Some of the drawbacks to these filters is that when the bed collapses, the media tends to stick together and becomes anoxic which causes the bacteria to die. If the water flow is restored quickly, it can rebound. Another issue to consider is that the flow rate must be stable or the bed can either over expand, sending the media downstream of the filter or collapse. These filters have a tight tolerance for flow which must be maintained.
This is a type of filter that can work as either a biofilter, mechanical filter or both. They come in several configurations and tend to work efficiently as a biofilter. These filters can be either pressurized, like a converted sand filter with the reverse flow) or unpressurized. They are also available in a bubble backwash, prop backwash and what is also referred to as a drop backwash. They typically use a plastic bead media which comes in several sizes and shapes.
These filters work well in any temperature but will also collect solids. If they are being used for biological filters only, then proper mechanical filtration should be used prior. They are advertised as a combo filter so that is also an option.

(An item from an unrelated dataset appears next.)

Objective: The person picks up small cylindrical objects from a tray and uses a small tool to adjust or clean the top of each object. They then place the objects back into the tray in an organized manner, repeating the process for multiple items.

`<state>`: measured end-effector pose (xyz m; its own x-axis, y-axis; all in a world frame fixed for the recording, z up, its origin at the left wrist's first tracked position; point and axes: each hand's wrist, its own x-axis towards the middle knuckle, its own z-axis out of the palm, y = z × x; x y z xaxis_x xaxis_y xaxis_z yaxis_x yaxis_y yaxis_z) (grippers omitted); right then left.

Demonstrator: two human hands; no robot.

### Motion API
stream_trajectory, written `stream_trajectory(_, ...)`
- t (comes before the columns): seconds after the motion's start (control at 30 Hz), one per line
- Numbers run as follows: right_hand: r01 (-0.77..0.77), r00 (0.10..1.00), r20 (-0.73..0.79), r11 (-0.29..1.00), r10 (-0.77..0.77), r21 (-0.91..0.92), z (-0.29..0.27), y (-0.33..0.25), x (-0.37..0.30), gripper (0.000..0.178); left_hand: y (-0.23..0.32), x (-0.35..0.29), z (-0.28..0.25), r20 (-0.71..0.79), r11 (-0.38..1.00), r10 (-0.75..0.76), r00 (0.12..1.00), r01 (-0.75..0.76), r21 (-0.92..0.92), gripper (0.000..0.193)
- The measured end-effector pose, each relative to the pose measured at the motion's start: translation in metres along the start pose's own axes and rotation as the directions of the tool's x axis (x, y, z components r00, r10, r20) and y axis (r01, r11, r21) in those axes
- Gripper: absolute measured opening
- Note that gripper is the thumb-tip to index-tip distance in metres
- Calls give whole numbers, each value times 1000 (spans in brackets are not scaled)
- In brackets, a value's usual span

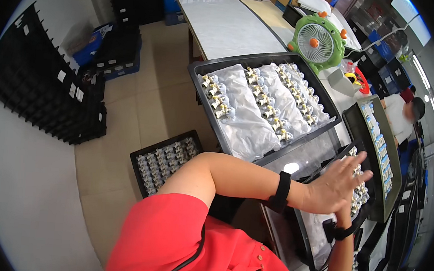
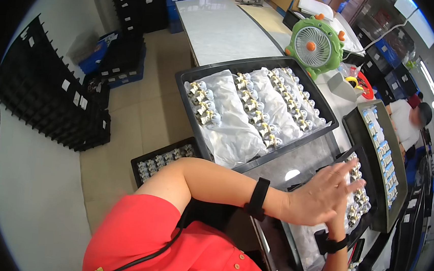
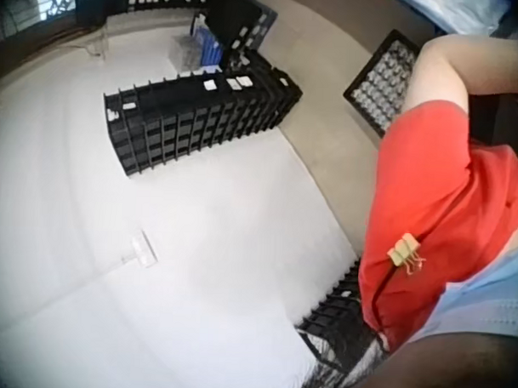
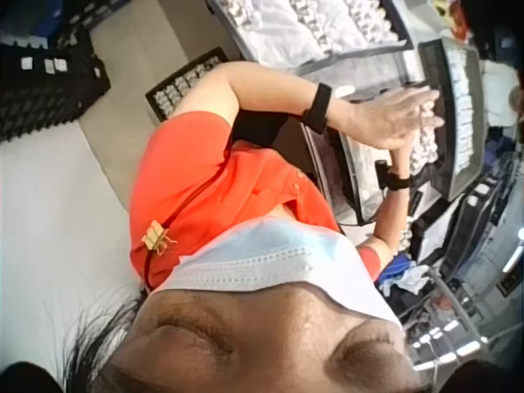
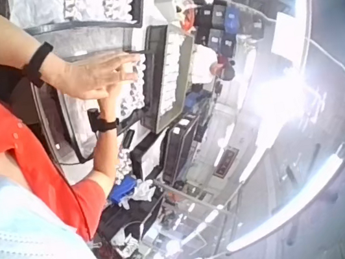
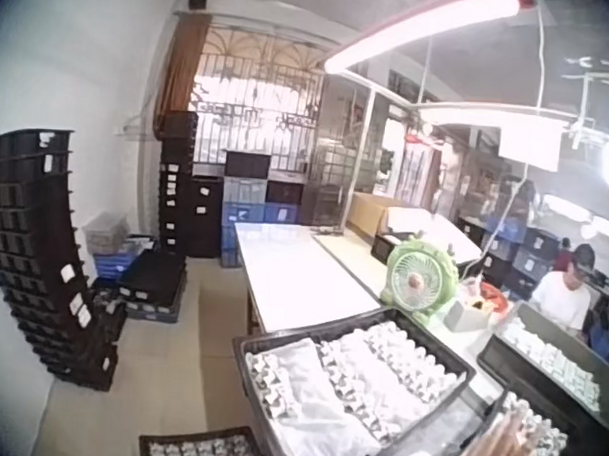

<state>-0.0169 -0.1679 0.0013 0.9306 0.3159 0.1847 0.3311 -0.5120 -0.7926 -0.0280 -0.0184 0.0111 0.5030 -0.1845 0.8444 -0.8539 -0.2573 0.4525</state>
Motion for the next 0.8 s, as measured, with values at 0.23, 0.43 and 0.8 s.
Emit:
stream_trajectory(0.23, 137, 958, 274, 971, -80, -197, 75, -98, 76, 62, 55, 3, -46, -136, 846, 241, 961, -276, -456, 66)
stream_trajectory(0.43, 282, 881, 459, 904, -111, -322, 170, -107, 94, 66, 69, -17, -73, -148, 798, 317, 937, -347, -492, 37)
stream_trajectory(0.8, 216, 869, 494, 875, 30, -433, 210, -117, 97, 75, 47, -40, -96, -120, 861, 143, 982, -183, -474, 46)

Here comes the lesser spoken about details of biofilters. The process for sizing a filter includes total volume of feed, percentage of fat and protein for the feed and the water quality parameters that are expected for the system. In some cases, rules of thumbs are used based on the weight of the fish and type of fish which assumes an average feed rate and water quality. While this can work, it is a little dangerous to use this method since there are many variables that are ignored. A true mass balance should be done for proper sizing your biofilter.
In most cases, the result of these calculations is the surface area that is required. That being said, the surface area of media varies greatly by manufacturer. If you add that variability to the fact that some manufacturers advertise usable surface area (which is the surface area that remains open to bacterial growth) while others advertise total surface area, it can get challenging.
Think back to the ceramic media that was popular in the 1990s. The advertised surface area was listed at 82,000 ft2 per ft3. That surface area included all the void spaces within the ceramic. Once the bacteria colonized the media, the usable surface area is closer to the surface area of the outside of the media only, something close to 1400 ft2 per ft3.
If the filters using this media were sized based on total, they would underperform after the voids became clogged. The same is true of other medias as well. That is why it is important to understand the capabilities of the media that is chosen given the application that it will be used. This can make or break a project in a hurry if an unsuitable media is chosen.